Chapter 15 - The Dirty Dozen

In their book, First Break All the Rules, authors Buckingham and Coffman present a survey conducted by Gallup organization regarding management practices.

Thousands of hours were spent interviewing management people from all over the world in an attempt to identify common behavioral patterns and practices

The result was this list of twelve questions:

  1. Do I know what is expected of me at work?
  2. Do I have the materials and equipment I need to do my work right?
  3. At work, do I have the opportunity to do what I do best everyday?
  4. In the last seven days, have I received recognition or praise for good work?
  5. Does my supervisor, or someone at work, seem to care about me as a person?
  6. Is there someone at work who encourages my development?
  7. At work, do my opinions seem to count?
  8. Does the mission/purpose of my company make me feel like my work is important?
  9. Are my co-workers committed to doing quality work?
  10. Do I have a best friend at work?
  11. In the last six months, have I talked with someone about my progress?
  12. At work, have I had the opportunity to learn and grow?

These questions are presented as a measuring stick of sorts. They’re like a map that can more accurately tell you where you stand and point out the direction (and sometimes just how far) you have yet to go.

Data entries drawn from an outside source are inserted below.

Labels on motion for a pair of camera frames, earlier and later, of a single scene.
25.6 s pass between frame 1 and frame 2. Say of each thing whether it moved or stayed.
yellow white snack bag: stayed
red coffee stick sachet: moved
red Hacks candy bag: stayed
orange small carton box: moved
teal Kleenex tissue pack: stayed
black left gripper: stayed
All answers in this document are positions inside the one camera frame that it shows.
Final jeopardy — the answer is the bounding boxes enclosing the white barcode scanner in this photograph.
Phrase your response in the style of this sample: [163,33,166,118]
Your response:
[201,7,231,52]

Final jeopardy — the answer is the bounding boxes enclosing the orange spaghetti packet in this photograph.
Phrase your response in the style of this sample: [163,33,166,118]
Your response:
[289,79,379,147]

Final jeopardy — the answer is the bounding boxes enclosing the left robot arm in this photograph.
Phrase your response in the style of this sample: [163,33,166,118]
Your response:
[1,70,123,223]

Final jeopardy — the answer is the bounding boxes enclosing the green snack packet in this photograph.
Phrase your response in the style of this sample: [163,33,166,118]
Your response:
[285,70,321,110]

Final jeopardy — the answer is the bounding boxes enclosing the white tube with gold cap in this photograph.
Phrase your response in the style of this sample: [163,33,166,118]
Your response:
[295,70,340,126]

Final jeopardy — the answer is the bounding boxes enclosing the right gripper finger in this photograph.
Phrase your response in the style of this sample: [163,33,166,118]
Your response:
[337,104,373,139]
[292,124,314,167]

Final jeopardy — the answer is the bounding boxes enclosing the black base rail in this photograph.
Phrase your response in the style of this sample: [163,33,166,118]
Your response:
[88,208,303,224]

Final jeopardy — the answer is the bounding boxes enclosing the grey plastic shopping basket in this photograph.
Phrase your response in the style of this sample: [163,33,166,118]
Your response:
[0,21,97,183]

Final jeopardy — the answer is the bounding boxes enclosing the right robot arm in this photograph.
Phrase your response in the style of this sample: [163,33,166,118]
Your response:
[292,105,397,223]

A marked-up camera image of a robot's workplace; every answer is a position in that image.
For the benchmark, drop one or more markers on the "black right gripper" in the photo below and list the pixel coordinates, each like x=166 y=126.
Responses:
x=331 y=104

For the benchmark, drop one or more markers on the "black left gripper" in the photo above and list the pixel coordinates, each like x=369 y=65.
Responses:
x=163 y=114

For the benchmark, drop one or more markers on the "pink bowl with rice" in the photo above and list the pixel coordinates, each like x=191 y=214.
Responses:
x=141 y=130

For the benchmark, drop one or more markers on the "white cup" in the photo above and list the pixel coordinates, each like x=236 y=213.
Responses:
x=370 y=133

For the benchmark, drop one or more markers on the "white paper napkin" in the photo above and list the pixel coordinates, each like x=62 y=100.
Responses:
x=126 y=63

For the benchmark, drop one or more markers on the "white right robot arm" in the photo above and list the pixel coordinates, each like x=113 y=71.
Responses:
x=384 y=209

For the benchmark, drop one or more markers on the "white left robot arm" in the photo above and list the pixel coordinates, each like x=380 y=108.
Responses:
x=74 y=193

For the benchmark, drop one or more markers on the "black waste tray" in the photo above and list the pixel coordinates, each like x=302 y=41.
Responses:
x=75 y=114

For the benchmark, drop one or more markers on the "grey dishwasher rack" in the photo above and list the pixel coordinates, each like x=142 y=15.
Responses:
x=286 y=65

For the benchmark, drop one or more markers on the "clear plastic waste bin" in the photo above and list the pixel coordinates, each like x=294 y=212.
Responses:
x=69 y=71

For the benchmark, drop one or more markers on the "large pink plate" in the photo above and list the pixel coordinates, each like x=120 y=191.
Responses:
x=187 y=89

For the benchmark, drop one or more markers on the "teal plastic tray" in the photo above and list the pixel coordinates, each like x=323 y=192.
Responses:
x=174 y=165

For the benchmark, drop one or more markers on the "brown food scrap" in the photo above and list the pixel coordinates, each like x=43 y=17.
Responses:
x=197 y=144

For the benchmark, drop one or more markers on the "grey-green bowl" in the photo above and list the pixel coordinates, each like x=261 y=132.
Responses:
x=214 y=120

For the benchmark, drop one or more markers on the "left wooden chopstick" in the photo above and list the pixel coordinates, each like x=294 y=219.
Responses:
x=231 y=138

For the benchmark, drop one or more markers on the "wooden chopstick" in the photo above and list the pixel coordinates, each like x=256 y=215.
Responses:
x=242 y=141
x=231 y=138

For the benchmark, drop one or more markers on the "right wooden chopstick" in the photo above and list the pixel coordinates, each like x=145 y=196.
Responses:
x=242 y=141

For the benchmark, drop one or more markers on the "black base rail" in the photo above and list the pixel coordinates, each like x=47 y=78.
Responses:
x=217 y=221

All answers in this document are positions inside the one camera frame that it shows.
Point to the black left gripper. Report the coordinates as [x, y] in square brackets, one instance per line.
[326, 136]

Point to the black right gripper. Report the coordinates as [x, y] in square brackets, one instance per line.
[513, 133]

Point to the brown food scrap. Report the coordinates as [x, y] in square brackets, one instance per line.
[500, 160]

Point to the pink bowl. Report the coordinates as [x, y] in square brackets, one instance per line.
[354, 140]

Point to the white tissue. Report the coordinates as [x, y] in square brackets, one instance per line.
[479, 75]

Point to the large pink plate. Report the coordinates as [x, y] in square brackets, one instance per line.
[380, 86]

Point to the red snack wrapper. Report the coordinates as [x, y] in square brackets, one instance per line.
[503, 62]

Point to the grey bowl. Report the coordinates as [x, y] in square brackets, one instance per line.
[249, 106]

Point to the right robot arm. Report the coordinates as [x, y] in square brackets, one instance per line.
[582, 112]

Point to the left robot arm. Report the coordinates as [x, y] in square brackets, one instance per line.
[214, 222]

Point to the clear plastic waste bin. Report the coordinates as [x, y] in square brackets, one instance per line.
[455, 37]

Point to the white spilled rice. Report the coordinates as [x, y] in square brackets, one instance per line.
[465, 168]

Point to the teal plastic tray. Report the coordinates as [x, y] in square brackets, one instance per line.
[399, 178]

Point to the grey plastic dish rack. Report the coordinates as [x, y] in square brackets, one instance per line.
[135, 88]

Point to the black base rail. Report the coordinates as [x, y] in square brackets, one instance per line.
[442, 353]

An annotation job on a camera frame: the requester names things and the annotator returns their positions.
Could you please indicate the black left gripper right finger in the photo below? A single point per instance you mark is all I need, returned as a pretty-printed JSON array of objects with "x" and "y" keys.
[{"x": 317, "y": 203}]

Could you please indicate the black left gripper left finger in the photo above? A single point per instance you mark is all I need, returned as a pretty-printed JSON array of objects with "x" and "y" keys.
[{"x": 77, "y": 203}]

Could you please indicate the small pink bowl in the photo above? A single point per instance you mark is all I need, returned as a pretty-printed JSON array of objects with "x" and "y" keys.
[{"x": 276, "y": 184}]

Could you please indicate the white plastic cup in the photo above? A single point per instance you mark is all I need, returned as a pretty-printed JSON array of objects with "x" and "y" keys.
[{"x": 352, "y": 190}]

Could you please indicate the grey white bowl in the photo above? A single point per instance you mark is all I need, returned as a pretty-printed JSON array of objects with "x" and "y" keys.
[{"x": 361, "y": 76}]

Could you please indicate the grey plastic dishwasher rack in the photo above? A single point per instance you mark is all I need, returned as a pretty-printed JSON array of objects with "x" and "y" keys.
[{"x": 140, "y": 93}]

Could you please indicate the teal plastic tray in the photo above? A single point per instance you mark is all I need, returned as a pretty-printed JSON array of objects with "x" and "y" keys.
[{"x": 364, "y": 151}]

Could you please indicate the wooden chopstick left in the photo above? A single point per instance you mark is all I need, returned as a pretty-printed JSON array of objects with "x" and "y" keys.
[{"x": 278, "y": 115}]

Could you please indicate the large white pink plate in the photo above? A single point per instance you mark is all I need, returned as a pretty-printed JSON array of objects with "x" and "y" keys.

Some of the questions (numbers 1,2,3,5,and 7) provide a link to employee retention. And those questions most closely related to achieving business objectives turned out to be one through six.

The authors believe that the first few questions are crucial to building a work group team that can continue to function successfully in today’s high-pressure business environment. Of course, the use of rules is nothing new.
Everybody has to begin somewhere. And when you're starting from nothing, simple rules are the best.